**Your instructions**:
Search the records for the word "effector". Copy every line where it appears.

(Items from a data source)
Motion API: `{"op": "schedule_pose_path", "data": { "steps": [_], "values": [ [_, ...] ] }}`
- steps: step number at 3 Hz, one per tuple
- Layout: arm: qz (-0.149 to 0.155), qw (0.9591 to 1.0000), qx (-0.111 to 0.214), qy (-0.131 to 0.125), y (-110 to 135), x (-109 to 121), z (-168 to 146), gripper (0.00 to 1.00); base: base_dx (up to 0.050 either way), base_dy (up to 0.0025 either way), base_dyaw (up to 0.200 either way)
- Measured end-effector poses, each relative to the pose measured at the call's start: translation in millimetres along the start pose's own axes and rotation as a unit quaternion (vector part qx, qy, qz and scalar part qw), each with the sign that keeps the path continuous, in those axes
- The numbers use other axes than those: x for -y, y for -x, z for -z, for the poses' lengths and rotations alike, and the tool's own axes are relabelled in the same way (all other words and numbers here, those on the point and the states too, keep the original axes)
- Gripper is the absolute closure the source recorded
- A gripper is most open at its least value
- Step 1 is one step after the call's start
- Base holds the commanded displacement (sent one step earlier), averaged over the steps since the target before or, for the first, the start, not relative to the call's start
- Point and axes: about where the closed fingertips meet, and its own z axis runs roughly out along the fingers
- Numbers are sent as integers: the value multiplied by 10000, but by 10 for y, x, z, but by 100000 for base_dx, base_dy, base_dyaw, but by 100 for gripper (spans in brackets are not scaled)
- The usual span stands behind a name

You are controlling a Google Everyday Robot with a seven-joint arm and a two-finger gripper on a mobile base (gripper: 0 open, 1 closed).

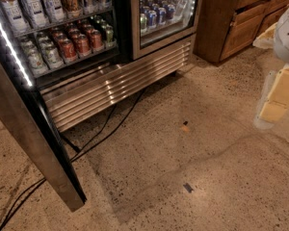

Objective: Close left fridge door

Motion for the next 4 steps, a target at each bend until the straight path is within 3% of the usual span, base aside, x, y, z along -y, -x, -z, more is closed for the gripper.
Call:
{"op": "schedule_pose_path", "data": {
  "steps": [4],
  "values": [
    [0, 10000, 0, 0, 0, 0, 0, 0, -8, 14, 18947]
  ]
}}
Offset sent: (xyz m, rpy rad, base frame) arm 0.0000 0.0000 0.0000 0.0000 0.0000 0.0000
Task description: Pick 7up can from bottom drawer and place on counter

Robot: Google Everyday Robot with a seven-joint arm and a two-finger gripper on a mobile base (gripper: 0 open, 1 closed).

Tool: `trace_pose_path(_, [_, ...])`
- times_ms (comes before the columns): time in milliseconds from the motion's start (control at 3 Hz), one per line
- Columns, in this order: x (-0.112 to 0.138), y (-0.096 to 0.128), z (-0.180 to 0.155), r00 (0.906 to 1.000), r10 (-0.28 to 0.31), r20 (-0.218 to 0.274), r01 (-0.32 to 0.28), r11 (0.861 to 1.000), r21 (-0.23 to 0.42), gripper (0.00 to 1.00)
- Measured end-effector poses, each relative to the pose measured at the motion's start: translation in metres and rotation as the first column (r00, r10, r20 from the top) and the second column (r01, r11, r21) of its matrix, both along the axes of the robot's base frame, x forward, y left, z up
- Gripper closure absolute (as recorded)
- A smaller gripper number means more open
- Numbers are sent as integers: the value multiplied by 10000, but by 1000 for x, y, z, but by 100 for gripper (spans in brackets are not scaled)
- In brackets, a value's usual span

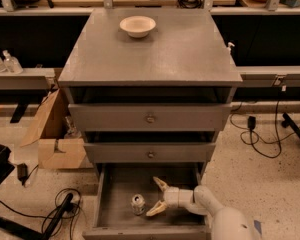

**Exercise output**:
- Measured end-effector poses, each relative to the pose measured at the call's start: translation in millimetres along the start pose's own axes and rotation as a unit quaternion (vector part qx, qy, qz and scalar part qw), each with the sign that keeps the path continuous, in those axes
- Measured end-effector poses, each relative to the pose measured at the motion's start: translation in metres and rotation as the first column (r00, r10, r20 from the top) and the second column (r01, r11, r21) of its matrix, both along the axes of the robot's base frame, x forward, y left, z up

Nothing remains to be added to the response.